_YOUR OBJECTIVE:_ Among the entries below, one stretch runs from the line that contains "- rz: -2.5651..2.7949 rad" through the line that contains "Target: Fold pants". Repeat that stretch exactly, ends included, and only that.
DATA below:
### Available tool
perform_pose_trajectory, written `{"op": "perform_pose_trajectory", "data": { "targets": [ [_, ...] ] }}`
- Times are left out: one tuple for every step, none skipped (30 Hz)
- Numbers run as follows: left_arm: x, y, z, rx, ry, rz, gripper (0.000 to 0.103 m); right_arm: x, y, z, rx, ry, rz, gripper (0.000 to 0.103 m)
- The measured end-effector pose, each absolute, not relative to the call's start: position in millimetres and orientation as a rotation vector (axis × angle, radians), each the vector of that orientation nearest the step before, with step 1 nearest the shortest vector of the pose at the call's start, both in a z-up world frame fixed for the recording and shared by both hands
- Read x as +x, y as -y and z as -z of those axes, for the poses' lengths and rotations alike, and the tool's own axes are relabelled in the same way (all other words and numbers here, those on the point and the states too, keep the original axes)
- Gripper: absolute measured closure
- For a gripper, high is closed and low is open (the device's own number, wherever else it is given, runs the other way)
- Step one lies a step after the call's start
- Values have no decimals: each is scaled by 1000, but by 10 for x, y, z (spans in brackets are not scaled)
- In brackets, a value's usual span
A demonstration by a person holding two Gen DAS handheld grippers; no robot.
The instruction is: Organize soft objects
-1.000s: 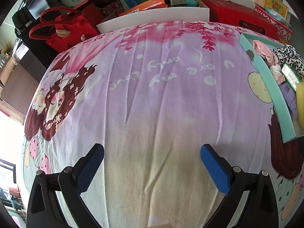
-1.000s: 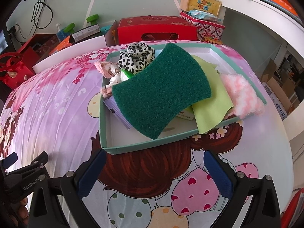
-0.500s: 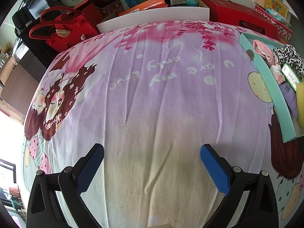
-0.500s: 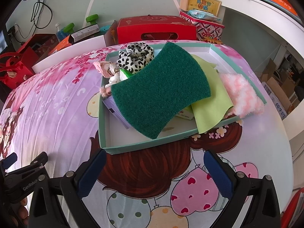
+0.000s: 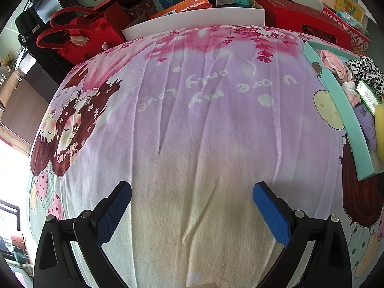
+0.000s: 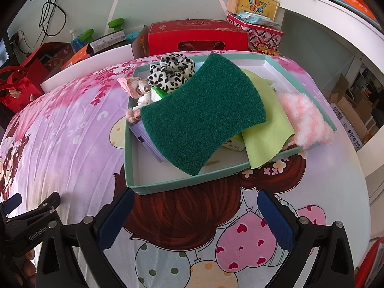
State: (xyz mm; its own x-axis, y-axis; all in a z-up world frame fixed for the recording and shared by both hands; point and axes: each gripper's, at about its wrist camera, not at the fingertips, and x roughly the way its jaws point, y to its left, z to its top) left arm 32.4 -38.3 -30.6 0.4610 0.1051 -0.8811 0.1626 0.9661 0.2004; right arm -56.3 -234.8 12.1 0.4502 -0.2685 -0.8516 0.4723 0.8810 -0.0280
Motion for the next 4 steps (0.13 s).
{"op": "perform_pose_trajectory", "data": {
  "targets": [
    [321, 381, 305, 271, -1093, 36, 2, -567, 2350, -119, 226, -1005, 463, 0],
    [320, 380, 300, 270, -1092, 37, 2, -568, 2354, -118, 227, -1005, 464, 0],
    [320, 380, 295, 269, -1091, 38, 2, -574, 2361, -114, 227, -1004, 465, 0],
    [322, 382, 294, 268, -1091, 39, 2, -576, 2365, -111, 228, -1004, 465, 0]
  ]
}}
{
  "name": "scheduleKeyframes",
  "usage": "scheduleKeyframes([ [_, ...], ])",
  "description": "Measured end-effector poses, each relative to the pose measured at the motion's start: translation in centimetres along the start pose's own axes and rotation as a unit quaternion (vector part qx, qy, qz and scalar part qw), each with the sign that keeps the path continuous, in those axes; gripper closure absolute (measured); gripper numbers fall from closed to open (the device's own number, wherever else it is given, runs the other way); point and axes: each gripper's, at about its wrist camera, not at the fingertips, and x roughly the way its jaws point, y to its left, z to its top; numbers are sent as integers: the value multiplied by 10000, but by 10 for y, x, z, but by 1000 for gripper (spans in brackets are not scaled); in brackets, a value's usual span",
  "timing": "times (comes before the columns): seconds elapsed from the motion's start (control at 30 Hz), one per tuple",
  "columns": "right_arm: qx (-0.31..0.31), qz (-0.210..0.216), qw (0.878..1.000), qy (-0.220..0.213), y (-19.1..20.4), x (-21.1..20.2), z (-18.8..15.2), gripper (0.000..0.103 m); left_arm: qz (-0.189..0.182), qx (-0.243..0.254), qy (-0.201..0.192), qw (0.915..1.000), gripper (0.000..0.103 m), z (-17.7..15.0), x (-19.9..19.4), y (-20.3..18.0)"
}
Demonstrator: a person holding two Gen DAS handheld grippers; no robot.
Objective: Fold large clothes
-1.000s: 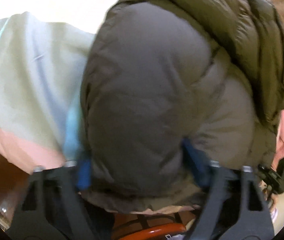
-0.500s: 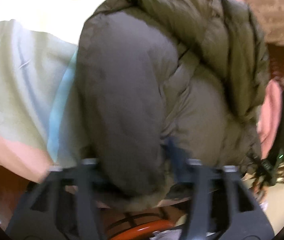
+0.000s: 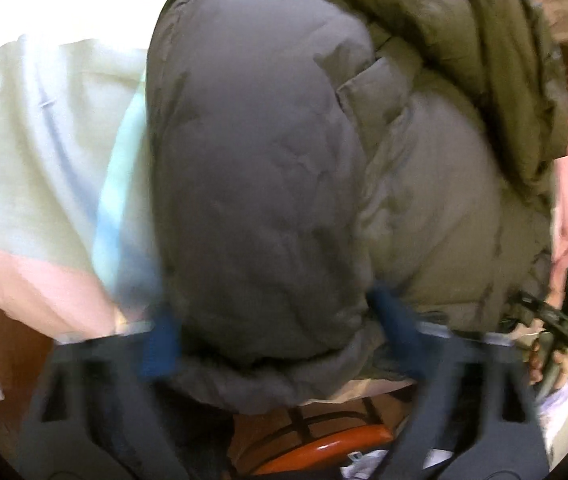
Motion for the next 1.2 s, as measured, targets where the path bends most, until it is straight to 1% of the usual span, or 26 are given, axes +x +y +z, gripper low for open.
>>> scheduleKeyframes([
  [0.03, 74, 331, 9994, -71, 0, -5, 1, 66, -248, -66, -11, 9997, 62, -1, -7, 10],
  [0.07, 103, 489, 9987, -137, 1, -9, 2, 76, -502, -148, -63, 9986, 76, 0, -14, 16],
  [0.1, 126, 742, 9968, -269, 3, -17, 5, 81, -742, -219, -105, 9969, 83, 1, -21, 19],
  [0.2, 259, 1502, 9861, -662, 4, -41, 11, 85, -1459, -415, -281, 9880, 87, 5, -42, 31],
  [0.23, 329, 1850, 9785, -853, 6, -53, 15, 85, -1685, -472, -328, 9840, 87, 8, -48, 34],
  [0.27, 434, 2322, 9655, -1094, 6, -68, 21, 85, -2013, -574, -385, 9771, 87, 14, -58, 38],
  [0.3, 524, 2618, 9557, -1238, 8, -77, 25, 85, -2264, -662, -423, 9709, 87, 15, -66, 39],
  [0.33, 696, 3002, 9407, -1416, 10, -88, 35, 85, -2603, -810, -464, 9610, 87, 24, -76, 43],
  [0.37, 858, 3246, 9297, -1515, 9, -94, 43, 85, -2849, -933, -482, 9528, 87, 33, -83, 46],
  [0.4, 1096, 3542, 9145, -1618, 7, -101, 57, 85, -3007, -1019, -506, 9469, 87, 42, -88, 47],
  [0.43, 1273, 3702, 9045, -1690, 9, -103, 70, 85, -3223, -1148, -590, 9378, 87, 59, -99, 48],
  [0.47, 1471, 3808, 8952, -1786, 10, -107, 88, 85, -3321, -1196, -716, 9329, 87, 73, -109, 46],
  [0.5, 1580, 3842, 8905, -1857, 13, -107, 98, 85, -3348, -1212, -838, 9307, 87, 82, -115, 41],
  [0.53, 1730, 3894, 8837, -1938, 15, -109, 114, 85, -3391, -1292, -1050, 9259, 87, 102, -127, 38],
  [0.6, 1893, 3974, 8732, -2090, 3, -114, 138, 85, -3493, -1450, -1248, 9173, 86, 128, -136, 24],
  [0.63, 1963, 3978, 8691, -2187, 7, -114, 149, 85, -3516, -1521, -1336, 9140, 86, 140, -133, 7],
  [0.73, 2279, 4032, 8532, -2399, 9, -107, 185, 84, -3538, -1722, -1525, 9066, 86, 180, -132, -6],
  [0.77, 2382, 4048, 8486, -2433, 10, -102, 198, 84, -3577, -1807, -1545, 9031, 85, 187, -125, -15],
  [0.83, 2535, 4081, 8424, -2440, -5, -98, 219, 84, -3695, -1947, -1560, 8951, 84, 212, -116, -27],
  [0.87, 2582, 4095, 8407, -2427, -17, -99, 228, 83, -3697, -1948, -1577, 8947, 83, 228, -108, -42],
  [0.93, 2689, 4167, 8365, -2330, -26, -85, 245, 80, -3660, -1831, -1558, 8990, 82, 251, -98, -60],
  [1.0, 2892, 4289, 8265, -2219, -36, -70, 255, 73, -3723, -1786, -1553, 8974, 78, 259, -92, -57],
  [1.03, 3062, 4381, 8170, -2163, -44, -62, 257, 69, -3774, -1814, -1573, 8944, 76, 264, -87, -56],
  [1.07, 3168, 4442, 8103, -2140, -54, -58, 259, 65, -3855, -1909, -1619, 8881, 71, 269, -82, -53],
  [1.13, 3302, 4620, 7946, -2150, -65, -54, 265, 57, -4078, -2138, -1741, 8704, 68, 277, -76, -41],
  [1.2, 3275, 4694, 7827, -2445, -73, -62, 264, 45, -4228, -2313, -1920, 8549, 67, 279, -75, -28],
])
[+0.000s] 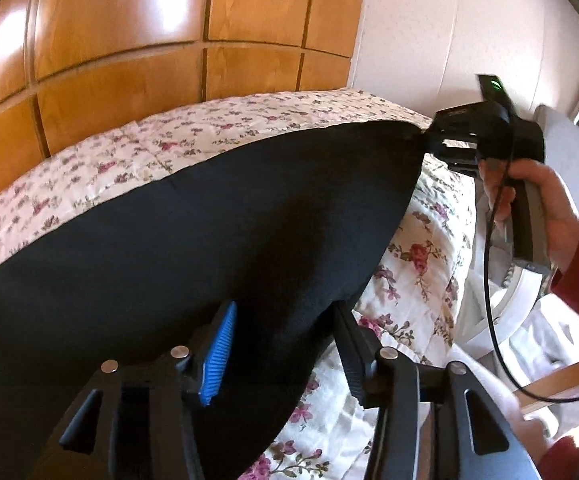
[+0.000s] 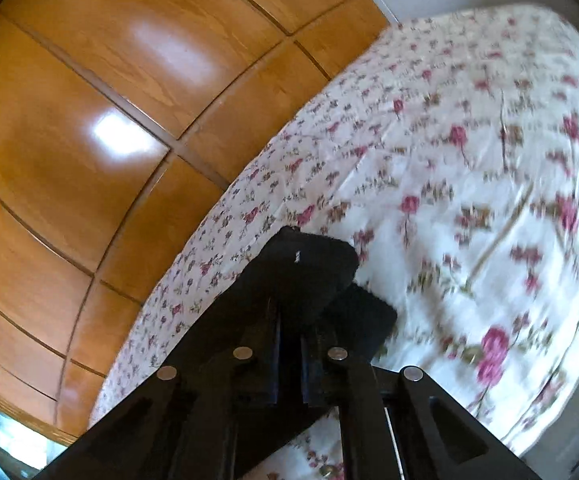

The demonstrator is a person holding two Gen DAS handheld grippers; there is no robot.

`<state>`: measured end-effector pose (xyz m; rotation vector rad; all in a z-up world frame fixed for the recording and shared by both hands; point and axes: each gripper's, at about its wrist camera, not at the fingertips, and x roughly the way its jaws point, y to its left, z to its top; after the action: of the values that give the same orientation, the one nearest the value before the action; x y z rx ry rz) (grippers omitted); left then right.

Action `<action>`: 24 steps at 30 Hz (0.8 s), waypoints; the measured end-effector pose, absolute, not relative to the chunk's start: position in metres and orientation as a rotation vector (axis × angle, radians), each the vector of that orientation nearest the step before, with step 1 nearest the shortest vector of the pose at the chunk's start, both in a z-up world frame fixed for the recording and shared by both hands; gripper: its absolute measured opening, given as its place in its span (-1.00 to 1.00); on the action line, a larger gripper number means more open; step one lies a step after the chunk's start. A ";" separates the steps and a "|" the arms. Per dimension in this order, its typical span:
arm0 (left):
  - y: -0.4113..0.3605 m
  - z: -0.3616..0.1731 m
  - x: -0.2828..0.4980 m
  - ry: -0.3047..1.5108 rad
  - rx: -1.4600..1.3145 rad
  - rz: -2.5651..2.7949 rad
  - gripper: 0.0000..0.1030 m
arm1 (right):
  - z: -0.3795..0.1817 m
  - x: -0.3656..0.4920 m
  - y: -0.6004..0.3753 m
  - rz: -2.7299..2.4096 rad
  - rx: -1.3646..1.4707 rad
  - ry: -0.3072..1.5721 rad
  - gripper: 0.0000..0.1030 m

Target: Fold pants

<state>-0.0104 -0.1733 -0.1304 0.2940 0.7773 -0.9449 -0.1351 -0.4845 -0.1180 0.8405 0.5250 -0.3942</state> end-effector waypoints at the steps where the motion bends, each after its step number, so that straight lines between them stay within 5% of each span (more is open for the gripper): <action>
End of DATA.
_ANSWER:_
  - rz: -2.5651..2.7949 rad
  - gripper: 0.0000..0.1030 m
arm1 (right):
  - z: -0.3795..0.1817 m
  - x: -0.3656..0.4920 m
  - y: -0.6004..0.3753 m
  - rz: -2.7299..2.4096 rad
  - rx: -1.3646..1.4707 rad
  - ry: -0.3072..1.5721 rad
  - gripper: 0.0000..0.1030 m

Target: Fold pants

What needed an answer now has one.